Tyson Reeder’s recent paintings consider garments adorning the figure as framework to house color, mark and pattern. An exploration into fashion allows the artist to focus these formal concerns. The paintings are flat containing thin washes of fluorescent and pastel pigments suggesting qualities of a sticker, be it physical or digital. Reeder’s new works are always vertically oriented and scaled close to the dimensions of large format fashion magazines or posters. The figure, isolated by a minimal background, takes on the quality of an icon. Although we are often drawn to predetermined conclusions about the role of the body in painting (and image); Reeder posits the figure as an arbitrary, neutral vessel. The directness of the titles helps to illustrate this further, pointing directly to the garments at hand versus a peripheral narrative. These gestures suggest a way to use painting and the body to conceive of fashion through its plural and populus nature.
This is not the artist’s first foray into fashion. As a member of George de George, a collective of New York-based artists, Reeder performed and designed garments for a Dadaist runway show at Serpentine Gallery in London. Later he collaborated with Celine for their SS21 line famously worn by Rihanna and Gucci Mane. In these new works, the artist acts as designer, envisioning his version of fashion. In contrast to painting, fashion easily allows a variety of access points. Choosing and arranging garments is generally a part of one’s daily routine. These objects become a way to mark how one may socially identify and become a pillar of self expression or the denial of such. Fashion acts as a space of projection; through advertisements, costumes on screen, even dressing an avatar for gaming platforms. Like painting, fashion is endlessly referencing and quoting; we can just pick up the signals more quickly. Reeder toys with this myriad of possibilities in his ventures. He allows visual cues to deflate, reform, even eat each other throughout his depictions. The paintings become about the potential of form and the ability of the figure to uphold such.

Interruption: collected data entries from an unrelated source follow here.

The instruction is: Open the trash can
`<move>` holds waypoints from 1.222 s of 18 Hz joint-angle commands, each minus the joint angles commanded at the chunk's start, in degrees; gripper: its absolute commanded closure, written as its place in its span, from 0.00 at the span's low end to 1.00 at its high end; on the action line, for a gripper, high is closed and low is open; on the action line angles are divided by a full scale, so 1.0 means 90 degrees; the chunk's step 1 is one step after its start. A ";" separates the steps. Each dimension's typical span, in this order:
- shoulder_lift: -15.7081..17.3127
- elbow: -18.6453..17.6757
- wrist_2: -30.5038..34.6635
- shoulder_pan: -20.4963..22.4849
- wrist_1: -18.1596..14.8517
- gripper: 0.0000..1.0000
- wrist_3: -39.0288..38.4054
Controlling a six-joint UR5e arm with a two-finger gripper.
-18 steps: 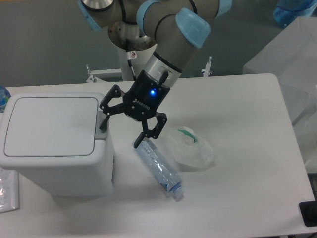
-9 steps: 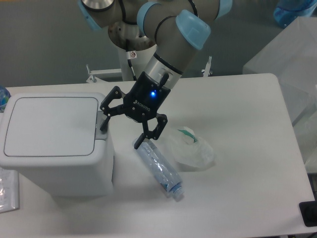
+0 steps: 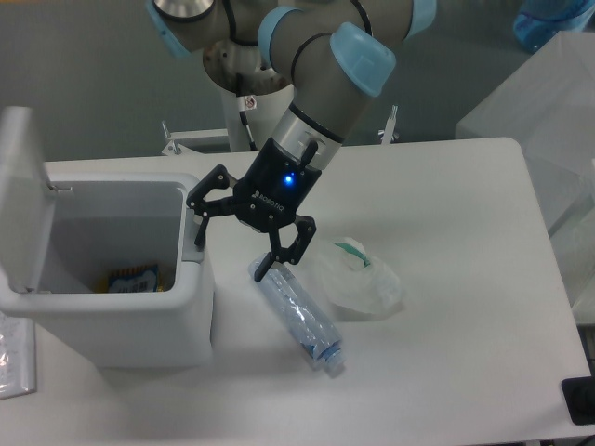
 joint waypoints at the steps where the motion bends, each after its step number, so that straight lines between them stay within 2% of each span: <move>1: 0.0000 0.0058 0.0000 0.0039 0.0000 0.00 -0.0020; 11: -0.0019 0.0225 0.0010 0.0742 0.0000 0.00 0.0048; 14: -0.0175 0.0225 0.0010 0.1025 0.0049 0.00 0.0165; 16: -0.0215 0.0215 0.0010 0.1356 0.0039 0.00 0.0622; 19: -0.0400 0.0196 0.0068 0.1650 0.0029 0.00 0.1754; 20: -0.0516 0.0234 0.0358 0.1661 0.0029 0.00 0.2144; 22: -0.0615 0.0322 0.1595 0.1671 0.0029 0.00 0.2848</move>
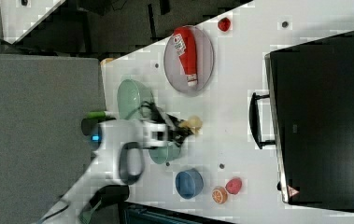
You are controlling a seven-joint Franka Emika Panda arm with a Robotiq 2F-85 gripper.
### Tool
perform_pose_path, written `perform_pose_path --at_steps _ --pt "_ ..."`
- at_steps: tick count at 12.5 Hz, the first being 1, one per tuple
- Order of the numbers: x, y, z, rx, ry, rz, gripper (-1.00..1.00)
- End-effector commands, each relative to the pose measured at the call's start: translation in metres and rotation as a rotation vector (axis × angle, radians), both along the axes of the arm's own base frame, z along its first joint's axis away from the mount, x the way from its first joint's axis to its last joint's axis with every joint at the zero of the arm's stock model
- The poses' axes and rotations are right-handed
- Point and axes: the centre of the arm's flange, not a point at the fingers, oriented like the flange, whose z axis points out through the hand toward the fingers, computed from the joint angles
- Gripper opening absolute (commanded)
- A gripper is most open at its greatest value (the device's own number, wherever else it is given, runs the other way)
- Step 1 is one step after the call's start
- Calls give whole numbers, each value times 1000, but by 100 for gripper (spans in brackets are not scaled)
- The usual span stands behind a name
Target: Pick banana from table and place on oven.
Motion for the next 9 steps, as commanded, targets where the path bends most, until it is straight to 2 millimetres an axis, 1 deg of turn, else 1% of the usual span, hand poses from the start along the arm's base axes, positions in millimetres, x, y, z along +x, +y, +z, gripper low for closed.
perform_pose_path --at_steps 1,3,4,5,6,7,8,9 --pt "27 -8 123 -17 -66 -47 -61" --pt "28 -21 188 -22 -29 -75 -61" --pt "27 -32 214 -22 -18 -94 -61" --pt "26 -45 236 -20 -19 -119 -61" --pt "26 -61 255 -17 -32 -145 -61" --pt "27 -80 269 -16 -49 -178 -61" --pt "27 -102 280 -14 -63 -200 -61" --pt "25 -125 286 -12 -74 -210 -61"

In fashion there is a constantly morphing consensus. Being present in a world expedited by TikTok styles, always-already emerging subcultures and their trends; Reeder visually wonders what is good and bad. Representations of high and low in fashion are so interchangeable the terms may no longer function. The challenge is in the race to edge the next seemingly radical move. But painting is sooo slow comparatively, perhaps these works offer a brief pause to the visual overflow we may choose to partake in. These paintings suggest something provisional and emergent; a becoming, before it is off to the next. Speed can be great, but Reeder reminds us it is important to look and to imagine. Fashion allows for some of the most innovative ways to use the body; the artist’s inventive command steers us into a place where we can visually flirt with the aesthetics of this accelerated culture.